== WHAT IS REQUIRED ==
Copy all of the records word for word.

====== INPUT MATERIAL ======

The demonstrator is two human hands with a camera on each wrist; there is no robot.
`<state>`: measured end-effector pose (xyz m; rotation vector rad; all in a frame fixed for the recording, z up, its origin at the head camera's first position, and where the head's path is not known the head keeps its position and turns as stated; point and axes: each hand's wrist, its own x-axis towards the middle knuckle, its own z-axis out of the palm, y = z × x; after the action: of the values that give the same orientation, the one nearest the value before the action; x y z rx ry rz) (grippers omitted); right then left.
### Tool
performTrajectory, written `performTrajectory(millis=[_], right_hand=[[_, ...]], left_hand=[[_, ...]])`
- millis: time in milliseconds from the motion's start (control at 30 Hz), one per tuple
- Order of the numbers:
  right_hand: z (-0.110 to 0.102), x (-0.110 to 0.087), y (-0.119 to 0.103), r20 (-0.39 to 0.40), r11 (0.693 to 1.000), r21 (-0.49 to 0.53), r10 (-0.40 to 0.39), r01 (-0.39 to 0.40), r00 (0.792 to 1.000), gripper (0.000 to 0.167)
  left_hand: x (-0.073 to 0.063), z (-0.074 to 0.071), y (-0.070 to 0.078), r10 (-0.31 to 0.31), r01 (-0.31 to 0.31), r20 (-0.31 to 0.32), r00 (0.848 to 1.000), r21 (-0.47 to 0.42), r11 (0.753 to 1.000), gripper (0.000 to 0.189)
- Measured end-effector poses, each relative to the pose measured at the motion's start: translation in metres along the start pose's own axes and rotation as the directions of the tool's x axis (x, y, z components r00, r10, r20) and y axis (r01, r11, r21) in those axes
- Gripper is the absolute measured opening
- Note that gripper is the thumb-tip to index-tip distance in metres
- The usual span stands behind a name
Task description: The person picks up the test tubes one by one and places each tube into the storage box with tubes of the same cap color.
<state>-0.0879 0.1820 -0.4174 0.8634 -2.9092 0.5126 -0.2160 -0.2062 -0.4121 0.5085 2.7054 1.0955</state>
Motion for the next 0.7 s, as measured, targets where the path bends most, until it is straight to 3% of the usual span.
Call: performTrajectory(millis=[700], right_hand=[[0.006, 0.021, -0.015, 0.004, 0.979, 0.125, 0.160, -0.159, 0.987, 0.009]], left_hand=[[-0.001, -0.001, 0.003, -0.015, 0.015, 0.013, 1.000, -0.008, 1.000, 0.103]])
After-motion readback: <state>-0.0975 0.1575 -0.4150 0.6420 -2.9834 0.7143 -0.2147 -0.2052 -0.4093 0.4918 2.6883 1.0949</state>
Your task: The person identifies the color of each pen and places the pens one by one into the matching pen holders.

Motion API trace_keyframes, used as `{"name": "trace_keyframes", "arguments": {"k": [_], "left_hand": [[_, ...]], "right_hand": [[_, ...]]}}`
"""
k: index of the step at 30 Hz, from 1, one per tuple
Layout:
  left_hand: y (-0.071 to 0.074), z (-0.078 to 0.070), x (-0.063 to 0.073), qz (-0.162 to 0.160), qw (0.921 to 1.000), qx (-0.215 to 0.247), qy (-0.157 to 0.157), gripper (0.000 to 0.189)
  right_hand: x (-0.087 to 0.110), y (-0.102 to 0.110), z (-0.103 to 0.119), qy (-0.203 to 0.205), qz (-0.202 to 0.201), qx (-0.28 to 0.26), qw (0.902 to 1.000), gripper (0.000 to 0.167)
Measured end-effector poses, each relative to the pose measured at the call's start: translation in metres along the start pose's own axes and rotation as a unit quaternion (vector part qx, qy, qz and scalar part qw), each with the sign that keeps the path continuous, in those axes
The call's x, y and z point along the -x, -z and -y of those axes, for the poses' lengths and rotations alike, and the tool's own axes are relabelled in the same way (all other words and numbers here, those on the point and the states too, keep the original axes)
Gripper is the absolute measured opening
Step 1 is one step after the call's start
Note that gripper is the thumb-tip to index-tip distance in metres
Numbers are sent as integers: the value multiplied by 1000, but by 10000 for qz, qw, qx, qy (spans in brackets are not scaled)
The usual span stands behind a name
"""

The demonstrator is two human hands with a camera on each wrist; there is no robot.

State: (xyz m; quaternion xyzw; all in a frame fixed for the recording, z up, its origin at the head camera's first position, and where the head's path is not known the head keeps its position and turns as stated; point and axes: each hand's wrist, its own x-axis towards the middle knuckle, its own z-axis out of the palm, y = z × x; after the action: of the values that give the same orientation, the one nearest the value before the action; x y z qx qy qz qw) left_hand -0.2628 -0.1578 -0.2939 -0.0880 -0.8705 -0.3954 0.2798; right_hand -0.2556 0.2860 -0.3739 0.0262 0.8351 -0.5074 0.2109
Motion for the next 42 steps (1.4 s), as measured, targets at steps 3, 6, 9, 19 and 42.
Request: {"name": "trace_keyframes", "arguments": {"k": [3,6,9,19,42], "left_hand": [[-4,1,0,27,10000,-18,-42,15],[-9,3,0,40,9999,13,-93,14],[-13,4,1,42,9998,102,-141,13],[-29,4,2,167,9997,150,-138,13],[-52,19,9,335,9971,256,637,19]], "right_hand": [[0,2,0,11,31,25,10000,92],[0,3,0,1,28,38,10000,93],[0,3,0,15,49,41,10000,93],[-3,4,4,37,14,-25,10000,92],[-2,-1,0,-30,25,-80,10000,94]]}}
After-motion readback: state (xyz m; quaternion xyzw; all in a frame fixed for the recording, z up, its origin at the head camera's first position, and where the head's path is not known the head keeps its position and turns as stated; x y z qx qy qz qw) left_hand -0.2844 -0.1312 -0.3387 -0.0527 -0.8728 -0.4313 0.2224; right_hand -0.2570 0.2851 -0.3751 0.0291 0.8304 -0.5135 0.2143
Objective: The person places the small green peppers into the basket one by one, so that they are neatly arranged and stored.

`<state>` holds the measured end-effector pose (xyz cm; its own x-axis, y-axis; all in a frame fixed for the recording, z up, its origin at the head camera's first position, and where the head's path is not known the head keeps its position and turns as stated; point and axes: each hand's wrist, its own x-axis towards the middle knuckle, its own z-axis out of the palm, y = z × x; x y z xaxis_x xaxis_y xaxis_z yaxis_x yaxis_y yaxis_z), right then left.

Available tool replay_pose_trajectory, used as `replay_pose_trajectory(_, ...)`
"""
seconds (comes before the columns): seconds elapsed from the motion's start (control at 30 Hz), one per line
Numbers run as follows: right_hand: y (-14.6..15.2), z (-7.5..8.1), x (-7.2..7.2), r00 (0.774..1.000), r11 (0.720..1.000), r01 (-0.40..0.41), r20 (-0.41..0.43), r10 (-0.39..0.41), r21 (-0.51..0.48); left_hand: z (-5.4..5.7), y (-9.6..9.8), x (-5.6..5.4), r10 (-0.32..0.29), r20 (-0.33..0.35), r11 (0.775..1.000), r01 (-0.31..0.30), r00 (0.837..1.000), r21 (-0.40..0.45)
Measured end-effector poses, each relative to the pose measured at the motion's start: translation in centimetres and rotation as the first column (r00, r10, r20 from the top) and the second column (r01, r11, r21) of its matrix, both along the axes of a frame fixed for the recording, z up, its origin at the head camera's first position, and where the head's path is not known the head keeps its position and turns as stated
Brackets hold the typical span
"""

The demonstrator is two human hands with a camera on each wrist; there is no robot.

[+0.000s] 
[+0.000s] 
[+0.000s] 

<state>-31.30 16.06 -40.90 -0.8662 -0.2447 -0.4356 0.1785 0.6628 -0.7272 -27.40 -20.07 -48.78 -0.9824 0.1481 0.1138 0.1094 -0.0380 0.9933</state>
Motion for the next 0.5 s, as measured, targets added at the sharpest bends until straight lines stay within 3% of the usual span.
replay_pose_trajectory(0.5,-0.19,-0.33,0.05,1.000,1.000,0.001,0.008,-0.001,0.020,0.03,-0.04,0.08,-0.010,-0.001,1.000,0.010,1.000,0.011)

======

== TASK SOLUTION ==
The demonstrator is two human hands with a camera on each wrist; there is no robot.
`<state>`: measured end-effector pose (xyz m; rotation vector rad; all in a frame fixed for the recording, z up, its origin at the head camera's first position, and where the head's path is not known the head keeps its position and turns as stated; point and axes: each hand's wrist, its own x-axis towards the middle knuckle, its own z-axis out of the palm, y = z × x; after the action: of the values that give the same orientation, the one nearest the value before the action; x y z rx ry rz) (grippers omitted); right then left.
### Tool
performTrajectory, written `performTrajectory(millis=[_], right_hand=[[_, ...]], left_hand=[[_, ...]])`
- millis: time in milliseconds from the motion's start (control at 30 Hz), one per tuple
- Order of the numbers:
  right_hand: z (-0.110 to 0.102), x (-0.110 to 0.087), y (-0.119 to 0.103), r20 (-0.39 to 0.40), r11 (0.693 to 1.000), r21 (-0.49 to 0.53), r10 (-0.40 to 0.39), r01 (-0.39 to 0.40), r00 (0.792 to 1.000), gripper (0.000 to 0.167)
  left_hand: x (-0.073 to 0.063), z (-0.074 to 0.071), y (-0.070 to 0.078), r10 (-0.31 to 0.31), r01 (-0.31 to 0.31), r20 (-0.31 to 0.32), r00 (0.848 to 1.000), r21 (-0.47 to 0.42), r11 (0.753 to 1.000), gripper (0.000 to 0.189)
- Measured end-effector poses, each relative to the pose measured at the motion's start: translation in metres along the start pose's own axes and rotation as the directions of the tool's x axis (x, y, z components r00, r10, r20) and y axis (r01, r11, r21) in those axes
- Gripper is the absolute measured opening
- Note that gripper is the thumb-tip to index-tip distance in metres
- The usual span stands behind a name
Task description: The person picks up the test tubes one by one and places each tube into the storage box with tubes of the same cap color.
<state>-0.0879 0.1820 -0.4174 0.8634 -2.9092 0.5126 -0.2160 -0.2062 -0.4121 0.5085 2.7054 1.0955</state>
Motion for the next 0.7 s, as measured, targets where the path bends most, until it is straight to 3% of the usual span.
Call: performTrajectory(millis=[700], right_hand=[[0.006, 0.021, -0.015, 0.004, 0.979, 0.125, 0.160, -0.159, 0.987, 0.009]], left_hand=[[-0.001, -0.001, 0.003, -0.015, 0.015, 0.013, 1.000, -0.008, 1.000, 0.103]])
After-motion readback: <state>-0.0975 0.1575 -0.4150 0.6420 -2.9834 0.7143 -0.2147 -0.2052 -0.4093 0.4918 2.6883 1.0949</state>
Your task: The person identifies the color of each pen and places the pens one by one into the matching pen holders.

Motion API trace_keyframes, used as `{"name": "trace_keyframes", "arguments": {"k": [_], "left_hand": [[_, ...]], "right_hand": [[_, ...]]}}`
"""
k: index of the step at 30 Hz, from 1, one per tuple
Layout:
  left_hand: y (-0.071 to 0.074), z (-0.078 to 0.070), x (-0.063 to 0.073), qz (-0.162 to 0.160), qw (0.921 to 1.000), qx (-0.215 to 0.247), qy (-0.157 to 0.157), gripper (0.000 to 0.189)
  right_hand: x (-0.087 to 0.110), y (-0.102 to 0.110), z (-0.103 to 0.119), qy (-0.203 to 0.205), qz (-0.202 to 0.201), qx (-0.28 to 0.26), qw (0.902 to 1.000), gripper (0.000 to 0.167)
Measured end-effector poses, each relative to the pose measured at the call's start: translation in metres along the start pose's own axes and rotation as a unit quaternion (vector part qx, qy, qz and scalar part qw), each with the sign that keeps the path continuous, in those axes
The call's x, y and z point along the -x, -z and -y of those axes, for the poses' lengths and rotations alike, and the tool's own axes are relabelled in the same way (all other words and numbers here, those on the point and the states too, keep the original axes)
Gripper is the absolute measured opening
Step 1 is one step after the call's start
Note that gripper is the thumb-tip to index-tip distance in metres
Numbers are sent as integers: the value multiplied by 1000, but by 10000 for qz, qw, qx, qy (spans in brackets are not scaled)
The usual span stands behind a name
"""

The demonstrator is two human hands with a camera on each wrist; there is no robot.

State: (xyz m; quaternion xyzw; all in a frame fixed for the recording, z up, its origin at the head camera's first position, and where the head's path is not known the head keeps its position and turns as stated; point and axes: each hand's wrist, its own x-axis towards the middle knuckle, its own z-axis out of the palm, y = z × x; after the action: of the values that give the same orientation, the one nearest the value before the action; x y z qx qy qz qw) left_hand -0.2628 -0.1578 -0.2939 -0.0880 -0.8705 -0.3954 0.2798; right_hand -0.2556 0.2860 -0.3739 0.0262 0.8351 -0.5074 0.2109
Motion for the next 42 steps (1.4 s), as measured, targets at steps 3, 6, 9, 19 and 42.
Request: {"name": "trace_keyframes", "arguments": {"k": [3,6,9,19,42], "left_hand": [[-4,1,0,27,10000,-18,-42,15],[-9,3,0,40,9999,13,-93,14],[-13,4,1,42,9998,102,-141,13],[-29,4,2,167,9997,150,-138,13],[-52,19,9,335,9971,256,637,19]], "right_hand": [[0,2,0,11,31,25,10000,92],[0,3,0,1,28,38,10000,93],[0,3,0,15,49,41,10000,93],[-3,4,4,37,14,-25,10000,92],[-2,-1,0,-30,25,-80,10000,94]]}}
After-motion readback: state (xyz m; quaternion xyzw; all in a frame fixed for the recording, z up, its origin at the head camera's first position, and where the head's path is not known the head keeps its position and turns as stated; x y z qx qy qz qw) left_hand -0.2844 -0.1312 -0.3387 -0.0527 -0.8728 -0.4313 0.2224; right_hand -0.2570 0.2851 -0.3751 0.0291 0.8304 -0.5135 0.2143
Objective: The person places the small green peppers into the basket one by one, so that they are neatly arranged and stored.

`<state>` holds the measured end-effector pose (xyz cm; its own x-axis, y-axis; all in a frame fixed for the recording, z up, its origin at the head camera's first position, and where the head's path is not known the head keeps its position and turns as stated; point and axes: each hand's wrist, its own x-axis towards the middle knuckle, its own z-axis out of the palm, y = z × x; x y z xaxis_x xaxis_y xaxis_z yaxis_x yaxis_y yaxis_z), right then left.

Available tool replay_pose_trajectory, used as `replay_pose_trajectory(_, ...)`
"""
seconds (comes before the columns): seconds elapsed from the motion's start (control at 30 Hz), one per line
Numbers run as follows: right_hand: y (-14.6..15.2), z (-7.5..8.1), x (-7.2..7.2), r00 (0.774..1.000), r11 (0.720..1.000), r01 (-0.40..0.41), r20 (-0.41..0.43), r10 (-0.39..0.41), r21 (-0.51..0.48); left_hand: z (-5.4..5.7), y (-9.6..9.8), x (-5.6..5.4), r10 (-0.32..0.29), r20 (-0.33..0.35), r11 (0.775..1.000), r01 (-0.31..0.30), r00 (0.837..1.000), r21 (-0.40..0.45)
Measured end-effector poses, each relative to the pose measured at the motion's start: translation in centimetres and rotation as the first column (r00, r10, r20 from the top) and the second column (r01, r11, r21) of its matrix, both along the axes of a frame fixed for the recording, z up, its origin at the head camera's first position, and where the head's path is not known the head keeps its position and turns as stated
Brackets hold the typical span
"""

The demonstrator is two human hands with a camera on each wrist; there is no robot.

[+0.000s] 
[+0.000s] 
[+0.000s] 

<state>-31.30 16.06 -40.90 -0.8662 -0.2447 -0.4356 0.1785 0.6628 -0.7272 -27.40 -20.07 -48.78 -0.9824 0.1481 0.1138 0.1094 -0.0380 0.9933</state>
Motion for the next 0.5 s, as measured, targets added at the sharpest bends until straight lines stay within 3% of the usual span.
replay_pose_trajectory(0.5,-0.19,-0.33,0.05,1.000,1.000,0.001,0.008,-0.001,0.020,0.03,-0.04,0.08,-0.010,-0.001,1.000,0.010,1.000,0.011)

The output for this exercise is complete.